#### What you need to do
Every line of the material that holds "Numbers" should be counted; give the number and nothing more.

******

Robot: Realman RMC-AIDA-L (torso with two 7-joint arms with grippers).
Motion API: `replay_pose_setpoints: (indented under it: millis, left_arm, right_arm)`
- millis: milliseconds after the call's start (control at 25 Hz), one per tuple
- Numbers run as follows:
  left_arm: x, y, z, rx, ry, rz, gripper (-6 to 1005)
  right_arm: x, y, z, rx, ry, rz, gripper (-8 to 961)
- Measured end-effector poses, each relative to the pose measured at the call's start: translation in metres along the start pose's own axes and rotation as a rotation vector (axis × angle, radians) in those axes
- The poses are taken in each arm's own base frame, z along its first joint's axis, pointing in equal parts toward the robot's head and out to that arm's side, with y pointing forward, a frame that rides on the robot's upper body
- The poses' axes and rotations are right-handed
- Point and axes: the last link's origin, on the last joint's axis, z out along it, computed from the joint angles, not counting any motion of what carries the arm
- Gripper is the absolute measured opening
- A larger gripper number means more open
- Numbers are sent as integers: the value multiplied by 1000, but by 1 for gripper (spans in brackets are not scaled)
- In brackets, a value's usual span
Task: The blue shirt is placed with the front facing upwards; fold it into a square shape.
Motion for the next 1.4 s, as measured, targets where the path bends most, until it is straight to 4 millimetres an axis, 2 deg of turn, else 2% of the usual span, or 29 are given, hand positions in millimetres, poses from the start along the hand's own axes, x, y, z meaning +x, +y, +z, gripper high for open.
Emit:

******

#### Solved exercise
2